## Problem to solve
Restate every line of the material, word for word.

## Provided data
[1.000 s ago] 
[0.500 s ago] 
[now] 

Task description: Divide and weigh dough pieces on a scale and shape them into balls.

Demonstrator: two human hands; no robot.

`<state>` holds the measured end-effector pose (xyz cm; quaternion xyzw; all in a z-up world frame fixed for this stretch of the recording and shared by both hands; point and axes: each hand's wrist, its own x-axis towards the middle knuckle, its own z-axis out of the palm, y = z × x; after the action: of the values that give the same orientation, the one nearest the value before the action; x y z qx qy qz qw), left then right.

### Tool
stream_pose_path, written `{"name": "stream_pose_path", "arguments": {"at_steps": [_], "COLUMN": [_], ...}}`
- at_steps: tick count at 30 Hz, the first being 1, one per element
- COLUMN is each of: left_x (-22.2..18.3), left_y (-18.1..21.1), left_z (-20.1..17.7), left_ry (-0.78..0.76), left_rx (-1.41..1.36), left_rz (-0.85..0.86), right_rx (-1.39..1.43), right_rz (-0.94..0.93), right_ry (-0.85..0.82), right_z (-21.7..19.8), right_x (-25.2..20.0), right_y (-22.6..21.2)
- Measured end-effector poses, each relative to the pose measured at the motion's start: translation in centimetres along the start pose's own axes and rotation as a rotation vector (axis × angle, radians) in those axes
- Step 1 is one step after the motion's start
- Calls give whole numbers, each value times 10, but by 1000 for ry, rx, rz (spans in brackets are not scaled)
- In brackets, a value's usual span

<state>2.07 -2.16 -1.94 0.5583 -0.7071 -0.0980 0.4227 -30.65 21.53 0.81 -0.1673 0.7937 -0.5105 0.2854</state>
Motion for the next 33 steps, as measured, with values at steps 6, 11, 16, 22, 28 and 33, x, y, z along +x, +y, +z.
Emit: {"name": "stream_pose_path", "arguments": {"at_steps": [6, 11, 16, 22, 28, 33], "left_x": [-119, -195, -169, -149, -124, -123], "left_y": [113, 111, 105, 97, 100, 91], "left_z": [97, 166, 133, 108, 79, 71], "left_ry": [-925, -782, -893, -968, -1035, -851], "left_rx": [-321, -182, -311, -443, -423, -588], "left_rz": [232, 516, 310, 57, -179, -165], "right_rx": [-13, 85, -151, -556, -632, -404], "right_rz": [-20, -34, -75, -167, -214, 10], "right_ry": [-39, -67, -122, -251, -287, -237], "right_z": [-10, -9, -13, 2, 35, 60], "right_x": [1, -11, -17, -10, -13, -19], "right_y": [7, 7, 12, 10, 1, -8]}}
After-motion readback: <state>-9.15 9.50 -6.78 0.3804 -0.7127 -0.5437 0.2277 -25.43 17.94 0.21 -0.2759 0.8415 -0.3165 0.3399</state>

## Answer for the task
[1.000 s ago] 
[0.500 s ago] 
[now] 

Task description: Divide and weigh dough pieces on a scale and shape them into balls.

Demonstrator: two human hands; no robot.

`<state>` holds the measured end-effector pose (xyz cm; quaternion xyzw; all in a z-up world frame fixed for this stretch of the recording and shared by both hands; point and axes: each hand's wrist, its own x-axis towards the middle knuckle, its own z-axis out of the palm, y = z × x; after the action: of the values that give the same orientation, the one nearest the value before the action; x y z qx qy qz qw), left then right.

### Tool
stream_pose_path, written `{"name": "stream_pose_path", "arguments": {"at_steps": [_], "COLUMN": [_], ...}}`
- at_steps: tick count at 30 Hz, the first being 1, one per element
- COLUMN is each of: left_x (-22.2..18.3), left_y (-18.1..21.1), left_z (-20.1..17.7), left_ry (-0.78..0.76), left_rx (-1.41..1.36), left_rz (-0.85..0.86), right_rx (-1.39..1.43), right_rz (-0.94..0.93), right_ry (-0.85..0.82), right_z (-21.7..19.8), right_x (-25.2..20.0), right_y (-22.6..21.2)
- Measured end-effector poses, each relative to the pose measured at the motion's start: translation in centimetres along the start pose's own axes and rotation as a rotation vector (axis × angle, radians) in those axes
- Step 1 is one step after the motion's start
- Calls give whole numbers, each value times 10, but by 1000 for ry, rx, rz (spans in brackets are not scaled)
- In brackets, a value's usual span

<state>2.07 -2.16 -1.94 0.5583 -0.7071 -0.0980 0.4227 -30.65 21.53 0.81 -0.1673 0.7937 -0.5105 0.2854</state>
Motion for the next 33 steps, as measured, with values at steps 6, 11, 16, 22, 28 and 33, x, y, z along +x, +y, +z.
Emit: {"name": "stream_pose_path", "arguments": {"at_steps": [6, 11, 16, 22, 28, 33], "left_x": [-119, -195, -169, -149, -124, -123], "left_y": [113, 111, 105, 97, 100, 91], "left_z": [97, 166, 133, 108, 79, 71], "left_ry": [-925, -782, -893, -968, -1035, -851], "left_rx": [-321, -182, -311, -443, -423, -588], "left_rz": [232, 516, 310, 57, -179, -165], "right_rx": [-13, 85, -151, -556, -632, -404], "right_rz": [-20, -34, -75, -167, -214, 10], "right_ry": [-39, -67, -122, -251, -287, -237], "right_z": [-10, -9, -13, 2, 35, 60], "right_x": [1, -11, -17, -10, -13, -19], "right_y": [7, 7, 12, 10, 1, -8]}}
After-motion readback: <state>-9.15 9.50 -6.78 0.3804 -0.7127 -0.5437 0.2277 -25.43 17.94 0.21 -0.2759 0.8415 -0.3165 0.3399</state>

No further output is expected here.